A dualidade/conflito entre o urbano e o rural presente na obra literária “A Cidade e as Serras” de Eça de Queiroz foi o ponto de partida deste trabalho. A pesquisa levou até outras paragens, nomeadamente à obra “As Cidades Invisíveis” de Italo Calvino, o que fez com que “As Cidade e a Serra” passasse a ser sobretudo uma visita a lugares da imaginação.
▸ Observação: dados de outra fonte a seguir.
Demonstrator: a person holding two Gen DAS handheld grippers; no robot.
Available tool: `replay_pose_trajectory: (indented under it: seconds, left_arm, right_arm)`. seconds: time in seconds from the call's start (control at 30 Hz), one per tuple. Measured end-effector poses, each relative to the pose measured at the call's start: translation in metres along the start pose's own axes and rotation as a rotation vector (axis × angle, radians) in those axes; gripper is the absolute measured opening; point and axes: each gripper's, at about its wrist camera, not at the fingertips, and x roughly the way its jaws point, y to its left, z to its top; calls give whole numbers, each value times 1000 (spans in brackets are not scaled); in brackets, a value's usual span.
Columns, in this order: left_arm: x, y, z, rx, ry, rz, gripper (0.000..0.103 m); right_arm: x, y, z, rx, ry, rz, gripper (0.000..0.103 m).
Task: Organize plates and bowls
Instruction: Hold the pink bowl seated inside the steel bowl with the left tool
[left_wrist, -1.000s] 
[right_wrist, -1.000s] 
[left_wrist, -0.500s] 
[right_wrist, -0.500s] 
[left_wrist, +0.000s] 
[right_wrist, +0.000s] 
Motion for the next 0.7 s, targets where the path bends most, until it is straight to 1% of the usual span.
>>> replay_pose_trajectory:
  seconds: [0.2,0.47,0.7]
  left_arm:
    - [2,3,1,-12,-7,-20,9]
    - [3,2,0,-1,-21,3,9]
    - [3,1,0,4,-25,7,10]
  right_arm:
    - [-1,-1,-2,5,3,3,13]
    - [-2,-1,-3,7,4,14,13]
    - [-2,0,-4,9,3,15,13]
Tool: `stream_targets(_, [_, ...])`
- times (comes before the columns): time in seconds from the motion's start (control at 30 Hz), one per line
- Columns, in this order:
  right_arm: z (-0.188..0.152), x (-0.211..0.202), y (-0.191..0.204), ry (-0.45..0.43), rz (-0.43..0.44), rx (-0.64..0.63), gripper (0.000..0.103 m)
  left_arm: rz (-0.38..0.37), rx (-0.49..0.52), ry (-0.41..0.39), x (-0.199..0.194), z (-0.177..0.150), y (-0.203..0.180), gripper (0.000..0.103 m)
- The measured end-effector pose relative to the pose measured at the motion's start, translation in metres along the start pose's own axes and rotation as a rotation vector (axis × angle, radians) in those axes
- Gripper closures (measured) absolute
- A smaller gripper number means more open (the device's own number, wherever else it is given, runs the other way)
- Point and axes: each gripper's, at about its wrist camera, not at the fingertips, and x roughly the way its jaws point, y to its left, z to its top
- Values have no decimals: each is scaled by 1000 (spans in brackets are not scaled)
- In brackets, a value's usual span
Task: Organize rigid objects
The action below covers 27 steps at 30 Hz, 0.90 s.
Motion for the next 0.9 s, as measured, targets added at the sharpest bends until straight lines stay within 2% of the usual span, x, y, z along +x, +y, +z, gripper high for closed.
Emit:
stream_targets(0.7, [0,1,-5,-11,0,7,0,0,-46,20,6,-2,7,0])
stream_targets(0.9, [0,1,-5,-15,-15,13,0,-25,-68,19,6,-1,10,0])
Lugares fantasiados em termos sonoros, espaço de interioridades humanas. Perante o dilema entre criar ou não criar raízes, face ao confronto entre o popular e o erudito, a imaginação surge como o refúgio possível da desinstalação e inospitalidade. Ou seja, vai-se deambulando pela transitoriedade dos locais reais; a única fixação possível pertence à arquitetura das ficções. É assim que o espetáculo se constrói a partir de composições originais feitas com sons da paisagem sonora recolhidos em Portugal e em Londres e colagens de obras concebidas a partir da paisagem sonora (Cries of London de Gibbons, Welkes e Berio e Les Cries de Paris de Janecquin). “As Cidades e as Serra” integra ainda música tradicional portuguesa harmonizada por Paulo Maria Rodrigues, Fernando Lopes-Graça e Eurico Carrapatoso. O espetáculo surge da confluência do trabalho com o Coro de Câmara em conjunção com a coreografia de António Tavares e as imagens de Pedra Sena Nunes. Em alternativa ao livro de Eça, As Cidades e a Serra não apresenta uma narrativa nem uma solução para o conflito entre o Rural e o Urbano, a Natureza e Tecnologia, o Simples e o Complexo, o Popular e o Erudito. Não se trata, pois, de fixar residência em Paris ou Tormes. Apenas se deambula por entre trânsitos do Som, Corpo e Imagem. Viaja-se. Estamos de passagem.